[WORK REQUEST] Nothing should appear in the answer except the lines below from the line containing "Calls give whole" through the line containing "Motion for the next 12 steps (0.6", copied exactly, with pictures left out.

[PROVIDED RECORDS]
=== Section Start ===
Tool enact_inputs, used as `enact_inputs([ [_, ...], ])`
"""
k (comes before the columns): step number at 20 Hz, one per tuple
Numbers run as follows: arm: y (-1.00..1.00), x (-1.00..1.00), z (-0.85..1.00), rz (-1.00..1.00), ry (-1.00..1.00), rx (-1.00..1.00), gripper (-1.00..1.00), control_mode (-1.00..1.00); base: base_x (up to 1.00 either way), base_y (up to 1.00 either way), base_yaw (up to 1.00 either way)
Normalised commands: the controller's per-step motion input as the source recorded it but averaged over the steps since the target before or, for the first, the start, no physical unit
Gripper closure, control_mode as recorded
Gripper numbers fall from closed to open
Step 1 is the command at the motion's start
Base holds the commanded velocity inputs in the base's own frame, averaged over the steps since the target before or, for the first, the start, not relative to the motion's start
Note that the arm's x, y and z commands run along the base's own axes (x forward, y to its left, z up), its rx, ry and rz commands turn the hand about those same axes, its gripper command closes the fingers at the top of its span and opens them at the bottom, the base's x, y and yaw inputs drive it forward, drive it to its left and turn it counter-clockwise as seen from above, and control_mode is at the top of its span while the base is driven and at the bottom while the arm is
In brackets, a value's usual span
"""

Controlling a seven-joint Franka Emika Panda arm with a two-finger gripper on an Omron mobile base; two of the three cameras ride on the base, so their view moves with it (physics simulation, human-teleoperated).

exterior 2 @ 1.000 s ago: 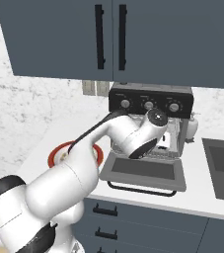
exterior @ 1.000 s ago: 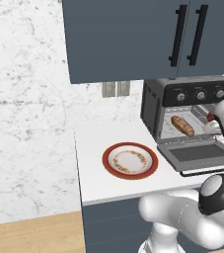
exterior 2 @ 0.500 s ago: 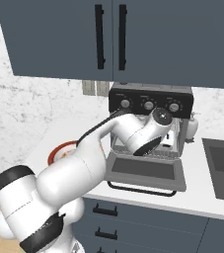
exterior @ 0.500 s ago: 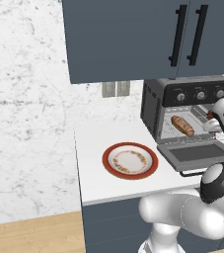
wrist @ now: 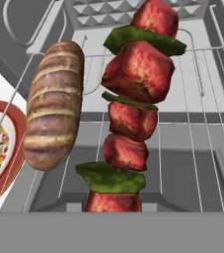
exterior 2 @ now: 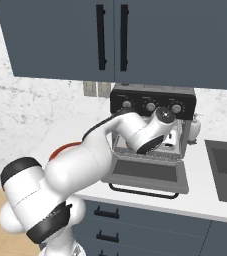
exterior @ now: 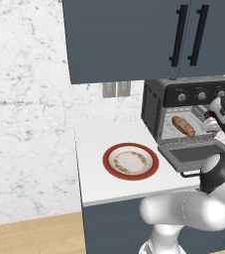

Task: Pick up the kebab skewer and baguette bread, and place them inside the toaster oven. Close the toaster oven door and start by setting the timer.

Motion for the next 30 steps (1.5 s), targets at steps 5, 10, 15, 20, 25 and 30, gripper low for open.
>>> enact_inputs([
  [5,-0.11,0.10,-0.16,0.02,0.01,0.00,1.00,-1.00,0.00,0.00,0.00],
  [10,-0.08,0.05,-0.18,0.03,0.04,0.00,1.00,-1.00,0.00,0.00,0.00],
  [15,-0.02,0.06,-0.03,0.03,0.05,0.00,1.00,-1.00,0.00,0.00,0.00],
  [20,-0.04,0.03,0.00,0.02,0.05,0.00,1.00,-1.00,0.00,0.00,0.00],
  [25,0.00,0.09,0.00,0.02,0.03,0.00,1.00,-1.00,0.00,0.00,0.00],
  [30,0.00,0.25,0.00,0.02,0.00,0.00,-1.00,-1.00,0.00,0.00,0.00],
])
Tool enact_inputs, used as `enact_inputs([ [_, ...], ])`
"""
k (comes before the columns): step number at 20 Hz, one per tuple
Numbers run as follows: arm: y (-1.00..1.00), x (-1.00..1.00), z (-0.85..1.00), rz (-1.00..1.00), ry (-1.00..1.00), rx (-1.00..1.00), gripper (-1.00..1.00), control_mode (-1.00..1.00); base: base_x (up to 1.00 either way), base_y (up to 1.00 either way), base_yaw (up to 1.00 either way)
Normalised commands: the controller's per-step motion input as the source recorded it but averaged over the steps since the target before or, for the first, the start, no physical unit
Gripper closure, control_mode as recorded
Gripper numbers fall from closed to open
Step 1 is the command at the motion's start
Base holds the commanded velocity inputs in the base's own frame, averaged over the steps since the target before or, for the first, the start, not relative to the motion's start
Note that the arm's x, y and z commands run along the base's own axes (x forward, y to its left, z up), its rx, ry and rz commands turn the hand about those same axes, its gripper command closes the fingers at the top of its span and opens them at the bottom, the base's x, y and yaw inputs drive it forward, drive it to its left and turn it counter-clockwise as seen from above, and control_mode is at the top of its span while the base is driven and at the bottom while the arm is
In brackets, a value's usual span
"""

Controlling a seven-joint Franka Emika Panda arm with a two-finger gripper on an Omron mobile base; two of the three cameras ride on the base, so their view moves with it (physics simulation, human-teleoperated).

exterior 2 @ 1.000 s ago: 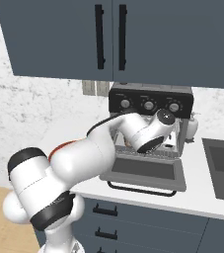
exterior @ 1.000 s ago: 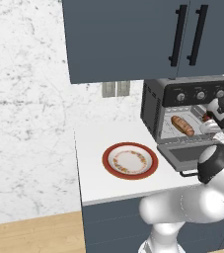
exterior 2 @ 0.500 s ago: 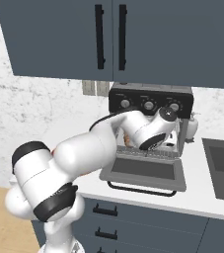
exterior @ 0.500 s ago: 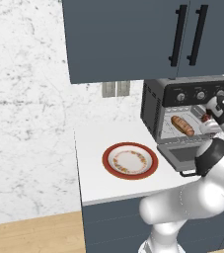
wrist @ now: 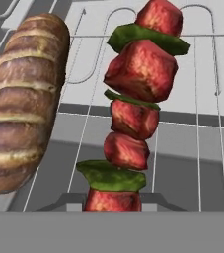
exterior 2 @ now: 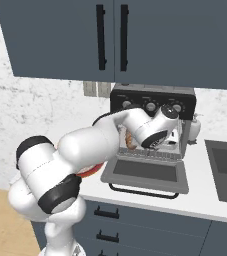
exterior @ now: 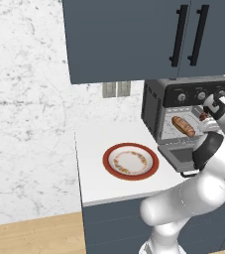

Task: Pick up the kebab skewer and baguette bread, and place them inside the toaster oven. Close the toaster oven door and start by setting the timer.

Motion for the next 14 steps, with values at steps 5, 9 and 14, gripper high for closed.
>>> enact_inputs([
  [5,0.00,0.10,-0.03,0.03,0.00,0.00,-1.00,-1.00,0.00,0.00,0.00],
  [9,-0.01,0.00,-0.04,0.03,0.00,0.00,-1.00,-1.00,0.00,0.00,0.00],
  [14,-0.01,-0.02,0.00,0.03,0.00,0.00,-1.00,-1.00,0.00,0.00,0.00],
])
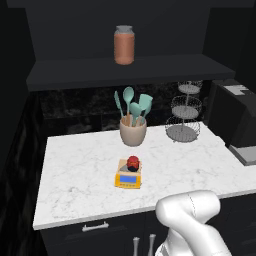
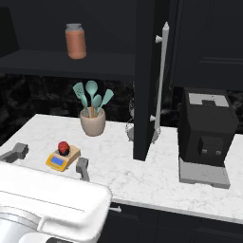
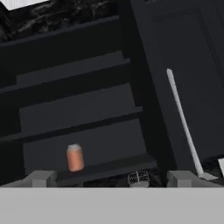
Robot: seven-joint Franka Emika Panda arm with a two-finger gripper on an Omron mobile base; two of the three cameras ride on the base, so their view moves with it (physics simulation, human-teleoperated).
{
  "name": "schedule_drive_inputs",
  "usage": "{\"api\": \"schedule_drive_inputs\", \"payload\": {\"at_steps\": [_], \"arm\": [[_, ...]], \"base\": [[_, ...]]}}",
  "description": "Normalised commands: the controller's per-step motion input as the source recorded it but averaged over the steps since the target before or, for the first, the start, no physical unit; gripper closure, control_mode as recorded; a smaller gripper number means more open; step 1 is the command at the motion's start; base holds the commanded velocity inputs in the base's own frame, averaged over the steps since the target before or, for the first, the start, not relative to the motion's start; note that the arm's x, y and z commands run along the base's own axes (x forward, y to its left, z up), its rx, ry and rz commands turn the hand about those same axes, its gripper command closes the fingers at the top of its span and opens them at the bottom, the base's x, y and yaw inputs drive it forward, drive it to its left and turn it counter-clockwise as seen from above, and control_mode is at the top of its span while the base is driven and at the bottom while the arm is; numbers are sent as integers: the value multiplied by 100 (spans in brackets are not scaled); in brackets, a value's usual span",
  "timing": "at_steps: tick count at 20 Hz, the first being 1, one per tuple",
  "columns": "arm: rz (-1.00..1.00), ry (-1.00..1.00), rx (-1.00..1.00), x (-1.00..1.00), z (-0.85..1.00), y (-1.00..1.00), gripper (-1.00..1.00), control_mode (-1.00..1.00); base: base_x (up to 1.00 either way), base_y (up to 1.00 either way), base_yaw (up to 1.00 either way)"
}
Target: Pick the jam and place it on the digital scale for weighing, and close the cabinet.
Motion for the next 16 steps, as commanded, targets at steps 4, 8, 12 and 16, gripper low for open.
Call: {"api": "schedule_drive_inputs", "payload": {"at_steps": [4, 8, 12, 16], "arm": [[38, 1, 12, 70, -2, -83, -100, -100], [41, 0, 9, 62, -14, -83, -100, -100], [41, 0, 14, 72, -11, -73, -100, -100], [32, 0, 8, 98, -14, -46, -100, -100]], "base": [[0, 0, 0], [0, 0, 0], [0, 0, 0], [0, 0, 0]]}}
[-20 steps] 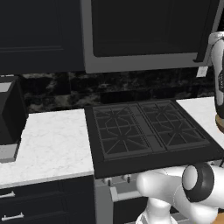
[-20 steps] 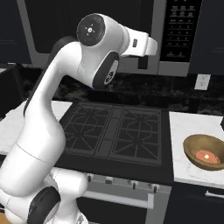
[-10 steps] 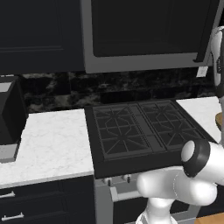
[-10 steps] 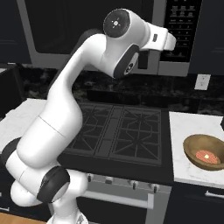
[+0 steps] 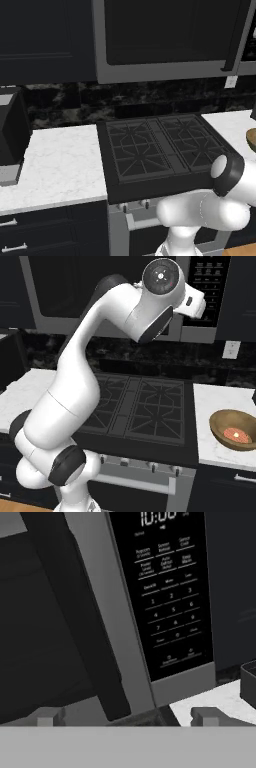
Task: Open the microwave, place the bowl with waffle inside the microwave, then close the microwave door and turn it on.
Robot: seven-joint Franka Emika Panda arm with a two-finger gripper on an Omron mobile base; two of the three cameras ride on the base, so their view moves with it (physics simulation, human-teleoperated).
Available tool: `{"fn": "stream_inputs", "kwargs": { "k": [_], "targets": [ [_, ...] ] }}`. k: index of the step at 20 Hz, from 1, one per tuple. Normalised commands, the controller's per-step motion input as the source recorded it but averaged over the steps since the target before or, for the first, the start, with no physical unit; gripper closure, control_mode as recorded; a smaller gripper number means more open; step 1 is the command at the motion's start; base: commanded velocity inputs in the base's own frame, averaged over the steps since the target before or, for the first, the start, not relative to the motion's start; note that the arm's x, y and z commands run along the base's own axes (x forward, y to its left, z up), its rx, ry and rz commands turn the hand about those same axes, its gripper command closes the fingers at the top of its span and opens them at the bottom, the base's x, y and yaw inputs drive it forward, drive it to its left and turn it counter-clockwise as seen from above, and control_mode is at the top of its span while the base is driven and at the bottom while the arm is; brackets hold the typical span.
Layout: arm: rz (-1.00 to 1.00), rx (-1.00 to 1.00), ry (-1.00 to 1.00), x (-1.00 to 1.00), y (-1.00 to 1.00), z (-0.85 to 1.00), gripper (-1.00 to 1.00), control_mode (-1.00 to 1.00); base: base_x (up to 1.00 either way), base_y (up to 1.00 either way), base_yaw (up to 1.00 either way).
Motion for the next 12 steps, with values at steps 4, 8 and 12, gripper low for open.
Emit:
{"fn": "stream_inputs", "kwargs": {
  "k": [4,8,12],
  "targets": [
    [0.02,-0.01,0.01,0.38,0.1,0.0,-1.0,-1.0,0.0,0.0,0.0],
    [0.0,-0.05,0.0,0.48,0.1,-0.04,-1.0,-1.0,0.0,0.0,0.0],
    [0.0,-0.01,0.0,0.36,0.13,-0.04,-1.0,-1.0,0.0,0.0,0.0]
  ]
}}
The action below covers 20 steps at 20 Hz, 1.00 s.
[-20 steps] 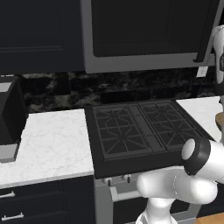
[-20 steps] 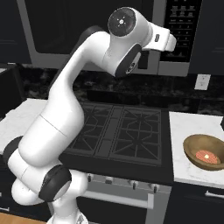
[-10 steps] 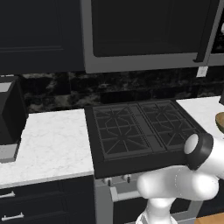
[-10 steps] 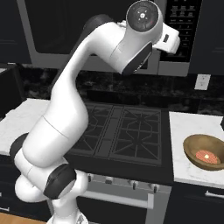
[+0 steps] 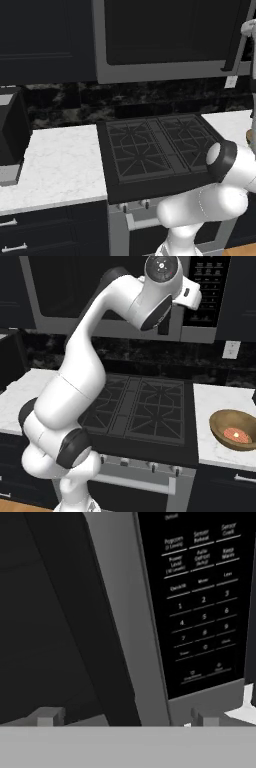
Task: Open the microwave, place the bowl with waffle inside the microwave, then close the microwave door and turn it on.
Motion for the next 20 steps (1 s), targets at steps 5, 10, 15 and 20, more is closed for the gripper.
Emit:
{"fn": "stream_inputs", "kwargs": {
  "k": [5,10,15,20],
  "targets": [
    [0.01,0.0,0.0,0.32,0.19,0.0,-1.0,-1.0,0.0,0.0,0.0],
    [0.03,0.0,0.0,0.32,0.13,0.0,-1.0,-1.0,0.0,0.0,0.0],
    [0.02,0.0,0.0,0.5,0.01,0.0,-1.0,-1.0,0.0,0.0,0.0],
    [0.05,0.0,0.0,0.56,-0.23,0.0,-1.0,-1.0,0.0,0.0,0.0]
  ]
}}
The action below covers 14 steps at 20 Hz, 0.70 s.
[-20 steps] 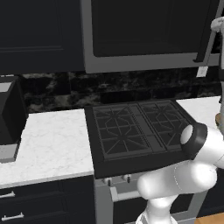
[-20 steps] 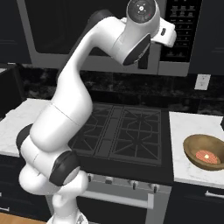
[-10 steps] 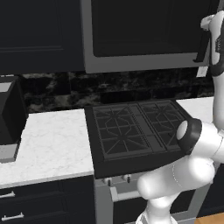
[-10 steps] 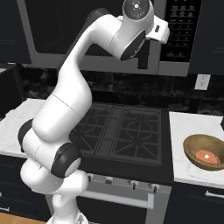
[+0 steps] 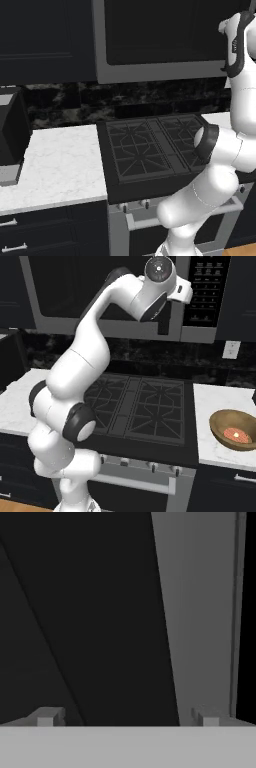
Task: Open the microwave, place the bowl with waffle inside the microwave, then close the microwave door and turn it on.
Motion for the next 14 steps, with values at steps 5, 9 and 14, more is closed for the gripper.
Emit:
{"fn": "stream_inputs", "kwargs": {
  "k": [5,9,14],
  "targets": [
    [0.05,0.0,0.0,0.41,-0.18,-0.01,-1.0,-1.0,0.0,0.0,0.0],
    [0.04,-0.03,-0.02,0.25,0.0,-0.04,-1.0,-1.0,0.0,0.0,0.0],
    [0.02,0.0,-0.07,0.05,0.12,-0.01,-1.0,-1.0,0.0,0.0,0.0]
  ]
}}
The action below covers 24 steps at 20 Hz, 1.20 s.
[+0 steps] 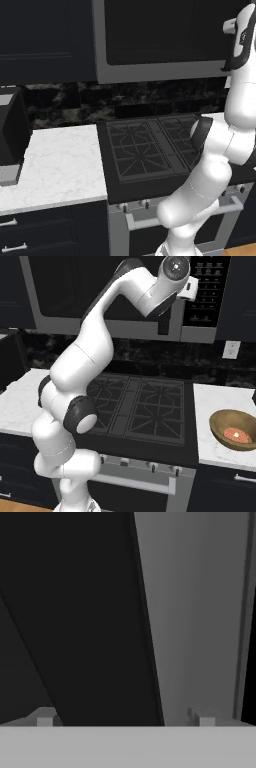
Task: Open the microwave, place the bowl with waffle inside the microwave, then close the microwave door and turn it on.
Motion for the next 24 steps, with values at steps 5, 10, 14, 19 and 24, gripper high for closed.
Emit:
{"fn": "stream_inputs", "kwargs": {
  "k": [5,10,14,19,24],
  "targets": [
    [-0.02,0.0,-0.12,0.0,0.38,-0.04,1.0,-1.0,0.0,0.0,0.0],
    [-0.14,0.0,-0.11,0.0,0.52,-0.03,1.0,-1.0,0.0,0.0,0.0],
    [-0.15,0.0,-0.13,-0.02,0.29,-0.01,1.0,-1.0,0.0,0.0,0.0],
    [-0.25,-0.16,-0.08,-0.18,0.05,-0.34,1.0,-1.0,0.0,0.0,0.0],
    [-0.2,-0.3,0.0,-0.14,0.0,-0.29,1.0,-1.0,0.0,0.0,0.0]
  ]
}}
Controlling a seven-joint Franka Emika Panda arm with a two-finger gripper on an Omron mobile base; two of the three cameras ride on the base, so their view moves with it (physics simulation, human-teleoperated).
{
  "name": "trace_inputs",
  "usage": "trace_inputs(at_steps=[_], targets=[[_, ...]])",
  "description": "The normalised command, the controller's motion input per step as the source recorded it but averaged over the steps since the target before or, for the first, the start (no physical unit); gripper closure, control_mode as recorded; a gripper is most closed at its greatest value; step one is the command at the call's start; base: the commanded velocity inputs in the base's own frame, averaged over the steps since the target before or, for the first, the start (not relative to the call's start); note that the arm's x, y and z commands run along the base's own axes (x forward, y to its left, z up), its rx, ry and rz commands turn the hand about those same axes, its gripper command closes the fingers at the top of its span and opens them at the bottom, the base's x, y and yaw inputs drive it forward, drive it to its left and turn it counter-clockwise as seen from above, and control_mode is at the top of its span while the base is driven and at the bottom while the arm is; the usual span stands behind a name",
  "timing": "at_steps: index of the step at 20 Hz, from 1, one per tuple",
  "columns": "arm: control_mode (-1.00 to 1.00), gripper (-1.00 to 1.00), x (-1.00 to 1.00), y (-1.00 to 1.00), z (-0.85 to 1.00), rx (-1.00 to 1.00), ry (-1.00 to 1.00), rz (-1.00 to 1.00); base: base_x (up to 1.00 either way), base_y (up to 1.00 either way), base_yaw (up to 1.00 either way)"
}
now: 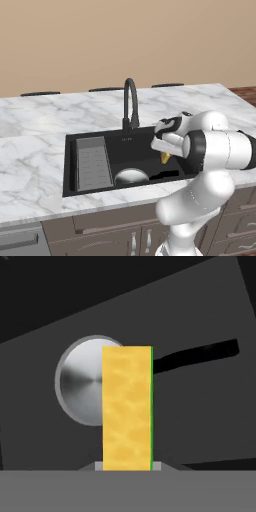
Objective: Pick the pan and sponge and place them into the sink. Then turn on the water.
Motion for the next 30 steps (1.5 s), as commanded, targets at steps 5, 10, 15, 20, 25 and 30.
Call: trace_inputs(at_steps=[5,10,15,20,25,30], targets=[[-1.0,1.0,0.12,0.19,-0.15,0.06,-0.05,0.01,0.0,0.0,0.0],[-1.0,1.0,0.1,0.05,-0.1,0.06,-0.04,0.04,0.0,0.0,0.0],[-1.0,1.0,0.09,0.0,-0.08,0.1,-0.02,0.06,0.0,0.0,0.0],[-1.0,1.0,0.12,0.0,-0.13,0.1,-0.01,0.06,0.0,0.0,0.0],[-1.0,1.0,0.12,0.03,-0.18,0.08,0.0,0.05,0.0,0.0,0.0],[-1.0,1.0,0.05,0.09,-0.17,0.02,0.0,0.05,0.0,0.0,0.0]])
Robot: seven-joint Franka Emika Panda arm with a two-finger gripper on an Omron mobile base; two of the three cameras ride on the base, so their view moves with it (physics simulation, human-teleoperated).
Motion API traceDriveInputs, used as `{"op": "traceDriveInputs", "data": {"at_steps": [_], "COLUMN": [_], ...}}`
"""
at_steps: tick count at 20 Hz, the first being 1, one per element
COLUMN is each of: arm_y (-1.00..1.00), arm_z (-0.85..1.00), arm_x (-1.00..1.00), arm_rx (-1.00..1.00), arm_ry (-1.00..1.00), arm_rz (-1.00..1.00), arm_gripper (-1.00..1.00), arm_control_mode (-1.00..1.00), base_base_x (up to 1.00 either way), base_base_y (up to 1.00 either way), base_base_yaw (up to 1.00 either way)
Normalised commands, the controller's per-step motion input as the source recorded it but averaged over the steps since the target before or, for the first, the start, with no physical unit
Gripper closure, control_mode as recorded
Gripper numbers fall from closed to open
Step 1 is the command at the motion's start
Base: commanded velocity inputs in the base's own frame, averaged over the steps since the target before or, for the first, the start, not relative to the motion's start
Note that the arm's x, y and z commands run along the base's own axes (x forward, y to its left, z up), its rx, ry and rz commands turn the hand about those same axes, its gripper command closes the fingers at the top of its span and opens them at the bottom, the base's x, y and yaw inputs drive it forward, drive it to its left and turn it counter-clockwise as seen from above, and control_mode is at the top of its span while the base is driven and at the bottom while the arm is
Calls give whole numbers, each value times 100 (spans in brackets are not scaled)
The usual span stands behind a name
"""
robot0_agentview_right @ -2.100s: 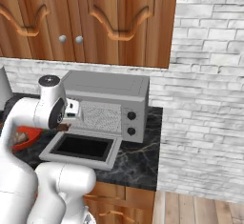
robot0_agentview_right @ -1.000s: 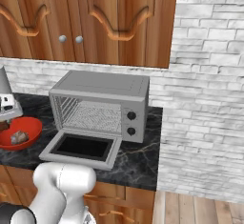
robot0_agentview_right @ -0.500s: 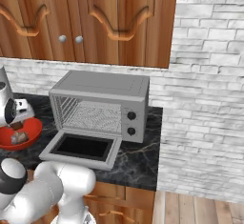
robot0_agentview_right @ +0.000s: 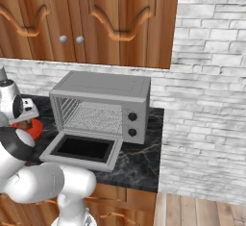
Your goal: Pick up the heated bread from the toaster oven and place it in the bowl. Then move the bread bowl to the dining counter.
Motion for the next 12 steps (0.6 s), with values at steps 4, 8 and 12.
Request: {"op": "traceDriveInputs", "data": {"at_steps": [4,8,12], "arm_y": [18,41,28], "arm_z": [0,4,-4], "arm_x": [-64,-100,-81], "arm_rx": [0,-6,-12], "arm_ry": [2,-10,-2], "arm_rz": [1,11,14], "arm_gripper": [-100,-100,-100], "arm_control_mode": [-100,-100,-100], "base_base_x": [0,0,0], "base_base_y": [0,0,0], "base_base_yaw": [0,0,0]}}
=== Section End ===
[SOLUTION]
Calls give whole numbers, each value times 100 (spans in brackets are not scaled)
The usual span stands behind a name
"""
robot0_agentview_right @ -2.100s: 
robot0_agentview_right @ -1.000s: 
robot0_agentview_right @ -0.500s: 
robot0_agentview_right @ +0.000s: 
Your goal: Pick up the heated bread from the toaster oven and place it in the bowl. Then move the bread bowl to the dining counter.
Motion for the next 12 steps (0.6 s), with values at steps 4, 8 and 12.

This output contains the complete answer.